WORK INSTRUCTIONS:
Write out all of the lines below, exactly and completely.
DATA BELOW START
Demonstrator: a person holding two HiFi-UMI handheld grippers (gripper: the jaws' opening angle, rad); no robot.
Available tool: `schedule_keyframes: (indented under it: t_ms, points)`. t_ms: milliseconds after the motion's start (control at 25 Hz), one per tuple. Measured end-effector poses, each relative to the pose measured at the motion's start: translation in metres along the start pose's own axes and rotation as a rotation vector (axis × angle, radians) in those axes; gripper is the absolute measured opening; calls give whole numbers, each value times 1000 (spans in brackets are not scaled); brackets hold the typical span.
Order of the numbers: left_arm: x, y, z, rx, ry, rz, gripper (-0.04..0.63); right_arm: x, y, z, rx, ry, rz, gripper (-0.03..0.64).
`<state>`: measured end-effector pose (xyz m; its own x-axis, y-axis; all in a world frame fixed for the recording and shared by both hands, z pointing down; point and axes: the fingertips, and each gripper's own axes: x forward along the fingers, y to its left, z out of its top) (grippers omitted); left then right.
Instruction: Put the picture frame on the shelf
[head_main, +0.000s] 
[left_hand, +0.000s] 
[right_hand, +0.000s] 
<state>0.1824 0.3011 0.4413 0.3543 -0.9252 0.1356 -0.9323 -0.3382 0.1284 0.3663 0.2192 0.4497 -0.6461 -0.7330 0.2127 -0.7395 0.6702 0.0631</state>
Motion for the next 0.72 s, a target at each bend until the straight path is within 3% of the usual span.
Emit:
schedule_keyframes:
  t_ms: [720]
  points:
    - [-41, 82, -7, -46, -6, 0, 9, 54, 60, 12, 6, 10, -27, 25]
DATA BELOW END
SOLUTION TO THIS TASK:
Demonstrator: a person holding two HiFi-UMI handheld grippers (gripper: the jaws' opening angle, rad); no robot.
Available tool: `schedule_keyframes: (indented under it: t_ms, points)`. t_ms: milliseconds after the motion's start (control at 25 Hz), one per tuple. Measured end-effector poses, each relative to the pose measured at the motion's start: translation in metres along the start pose's own axes and rotation as a rotation vector (axis × angle, radians) in those axes; gripper is the absolute measured opening; calls give whole numbers, each value times 1000 (spans in brackets are not scaled); brackets hold the typical span.
Order of the numbers: left_arm: x, y, z, rx, ry, rz, gripper (-0.04..0.63); right_arm: x, y, z, rx, ry, rz, gripper (-0.03..0.64).
`<state>`: measured end-effector pose (xyz m; its own x-axis, y-axis; all in a world frame fixed for the recording and shared by both hands, z pointing down; point and axes: the fingertips, and each gripper's own axes: x forward along the fingers, y to its left, z out of its top) (grippers omitted); left then right.
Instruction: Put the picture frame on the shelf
[head_main, +0.000s] 
[left_hand, +0.000s] 
[right_hand, +0.000s] 
<state>0.1824 0.3011 0.4413 0.3543 -0.9252 0.1356 -0.9323 -0.3382 0.1284 0.3663 0.2192 0.4497 -0.6461 -0.7330 0.2127 -0.7395 0.6702 0.0631</state>
Motion for the next 0.72 s, a target at each bend until the straight path is within 3% of the usual span.
Emit:
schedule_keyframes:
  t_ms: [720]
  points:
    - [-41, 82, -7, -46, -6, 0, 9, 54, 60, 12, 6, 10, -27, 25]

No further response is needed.